Relatório será encaminhado ao Ministério Público, Ministério da Justiça e Polícia Civil. Consumidores fizeram denúncia aos órgãos de fiscalização


  • 24/03/2020, 14h21, Foto: SupCom.

(TEXTO RETIRADO DO SITE DA PREFEITURA) - O Procon de Campos notificou nesta segunda-feira (23) seis lojas de redes de supermercados instalados em Campos para que, em 24 horas, apresentem as notas fiscais de compra  e venda, nos últimos três meses, de 14 produtos.
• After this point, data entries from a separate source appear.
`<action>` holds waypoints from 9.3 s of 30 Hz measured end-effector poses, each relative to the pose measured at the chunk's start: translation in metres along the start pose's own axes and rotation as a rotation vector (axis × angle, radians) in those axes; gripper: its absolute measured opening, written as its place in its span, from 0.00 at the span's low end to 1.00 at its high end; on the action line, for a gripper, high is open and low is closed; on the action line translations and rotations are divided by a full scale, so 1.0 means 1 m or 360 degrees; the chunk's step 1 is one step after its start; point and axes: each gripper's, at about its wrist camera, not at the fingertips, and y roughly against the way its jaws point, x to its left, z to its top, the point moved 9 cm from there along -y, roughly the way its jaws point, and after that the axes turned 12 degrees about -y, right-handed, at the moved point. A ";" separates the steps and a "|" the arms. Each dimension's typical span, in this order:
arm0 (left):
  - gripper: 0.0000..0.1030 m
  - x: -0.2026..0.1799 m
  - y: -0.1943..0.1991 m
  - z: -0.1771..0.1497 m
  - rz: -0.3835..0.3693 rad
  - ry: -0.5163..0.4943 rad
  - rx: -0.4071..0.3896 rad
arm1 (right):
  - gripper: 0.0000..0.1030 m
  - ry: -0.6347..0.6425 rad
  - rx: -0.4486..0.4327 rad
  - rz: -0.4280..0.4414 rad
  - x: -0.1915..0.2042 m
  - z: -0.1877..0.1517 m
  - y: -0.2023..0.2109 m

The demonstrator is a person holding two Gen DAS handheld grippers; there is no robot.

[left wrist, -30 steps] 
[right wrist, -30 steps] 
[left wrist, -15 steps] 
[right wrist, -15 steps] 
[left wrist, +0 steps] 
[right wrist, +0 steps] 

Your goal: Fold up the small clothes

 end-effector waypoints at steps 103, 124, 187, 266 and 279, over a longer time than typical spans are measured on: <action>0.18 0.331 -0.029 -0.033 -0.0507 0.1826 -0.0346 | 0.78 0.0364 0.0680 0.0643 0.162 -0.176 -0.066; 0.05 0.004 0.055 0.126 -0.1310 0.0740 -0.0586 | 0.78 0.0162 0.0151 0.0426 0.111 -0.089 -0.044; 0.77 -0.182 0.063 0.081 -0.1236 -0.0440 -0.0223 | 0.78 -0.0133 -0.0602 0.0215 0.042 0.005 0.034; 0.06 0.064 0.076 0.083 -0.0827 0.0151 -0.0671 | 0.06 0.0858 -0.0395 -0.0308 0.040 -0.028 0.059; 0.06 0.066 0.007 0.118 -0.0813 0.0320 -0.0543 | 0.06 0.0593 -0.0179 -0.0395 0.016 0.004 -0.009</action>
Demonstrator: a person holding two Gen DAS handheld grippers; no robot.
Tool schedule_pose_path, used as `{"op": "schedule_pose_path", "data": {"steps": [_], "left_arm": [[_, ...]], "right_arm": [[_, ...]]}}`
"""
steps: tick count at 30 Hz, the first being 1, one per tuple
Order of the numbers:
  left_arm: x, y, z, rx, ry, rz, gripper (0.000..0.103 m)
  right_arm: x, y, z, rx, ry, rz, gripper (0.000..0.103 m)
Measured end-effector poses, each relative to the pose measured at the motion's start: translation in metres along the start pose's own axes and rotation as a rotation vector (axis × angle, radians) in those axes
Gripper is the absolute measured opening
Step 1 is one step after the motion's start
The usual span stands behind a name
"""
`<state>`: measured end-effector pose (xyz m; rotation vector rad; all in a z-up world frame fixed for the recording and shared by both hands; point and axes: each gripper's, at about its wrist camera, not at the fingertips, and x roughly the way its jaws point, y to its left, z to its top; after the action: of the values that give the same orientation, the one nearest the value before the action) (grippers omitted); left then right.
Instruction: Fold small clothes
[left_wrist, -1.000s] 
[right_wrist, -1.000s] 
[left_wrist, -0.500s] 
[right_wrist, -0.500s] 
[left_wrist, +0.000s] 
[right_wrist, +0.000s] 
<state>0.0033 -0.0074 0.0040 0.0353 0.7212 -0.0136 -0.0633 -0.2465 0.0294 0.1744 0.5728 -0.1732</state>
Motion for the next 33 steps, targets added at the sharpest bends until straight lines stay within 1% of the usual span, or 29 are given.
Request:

Na manhã desta segunda, equipe do órgão realizou fiscalização com base nas denúncias feitas por consumidores que alegam aumento abusivo nos preços. 

O superintendente do Procon/Campos, Douglas Leonard, frisou que o órgão está atento às demandas do consumidor e juntamente com o Ministério Público Estadual vem acompanhando a situação para que não haja um aproveitamento da situação e o consumidor seja lesado.  (Leia mais abaixo)

— Estamos em contato com o Ministério Público Estadual para garantir que o consumidor não seja afetado por uma alta nos preços, fazendo até mesmo que muitos percam seu poder de compra. Encaminhamos ofício aos supermercados, estaremos aguardando as respostas e faremos um relatório, com o comparativo dos preços a partir das notas fiscais, e que será encaminhado também ao Ministério da Justiça, para cruzamento com dados dos fabricantes, e à Polícia Civil, caso esteja configurado algum delito — frisou Douglas Leonard.

Os itens mais reclamados pelos consumidores com relação à alta de preço são: alho, cebola, tomate, batata inglesa, cenoura, arroz, feijão, ovo, óleo de soja, papel higiênico, álcool 70% (gel ou líquido), sabão, detergente e água sanitária. 

Consumidores que desejarem denunciar, devem entrar em contato com o Procon/Campos pelo número (22) 981752561 ou pelo e-mail [email protected]. O órgão também disponibiliza e-mail específico para atendimento a advogados: [email protected].

Com base na Lei Federal n.º 1.521/51, art. 4º, e no Código de Defesa do Consumidor (CDC, art. 39, X), o aumento, sem justa causa, do preço de produtos e serviços, abusando da premente necessidade do consumidor, principal nesse período de pandemia da doença provocada pelo novo coronavírus, constitui prática abusiva e crime contra a economia popular, cuja punição é a pena de detenção, de seis meses a dois anos, e multa.